Return the lines below exactly, from the first one through the line that has "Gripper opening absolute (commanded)". Leave out everything after it.

──────────────────────────────

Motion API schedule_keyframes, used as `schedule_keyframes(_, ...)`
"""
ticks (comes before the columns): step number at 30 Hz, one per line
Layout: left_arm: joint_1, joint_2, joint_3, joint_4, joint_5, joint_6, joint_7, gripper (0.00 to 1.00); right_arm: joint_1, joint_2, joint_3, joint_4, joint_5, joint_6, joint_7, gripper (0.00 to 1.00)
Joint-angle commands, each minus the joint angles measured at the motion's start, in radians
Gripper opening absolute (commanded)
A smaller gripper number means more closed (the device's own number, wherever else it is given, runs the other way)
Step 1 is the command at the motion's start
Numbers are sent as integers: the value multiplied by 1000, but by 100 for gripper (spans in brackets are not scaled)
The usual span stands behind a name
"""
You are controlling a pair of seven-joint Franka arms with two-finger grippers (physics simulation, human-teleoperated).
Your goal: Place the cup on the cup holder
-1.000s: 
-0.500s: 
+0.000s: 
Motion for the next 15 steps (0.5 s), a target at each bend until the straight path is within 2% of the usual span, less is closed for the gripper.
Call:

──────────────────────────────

• Expected answer:
Motion API schedule_keyframes, used as `schedule_keyframes(_, ...)`
"""
ticks (comes before the columns): step number at 30 Hz, one per line
Layout: left_arm: joint_1, joint_2, joint_3, joint_4, joint_5, joint_6, joint_7, gripper (0.00 to 1.00); right_arm: joint_1, joint_2, joint_3, joint_4, joint_5, joint_6, joint_7, gripper (0.00 to 1.00)
Joint-angle commands, each minus the joint angles measured at the motion's start, in radians
Gripper opening absolute (commanded)

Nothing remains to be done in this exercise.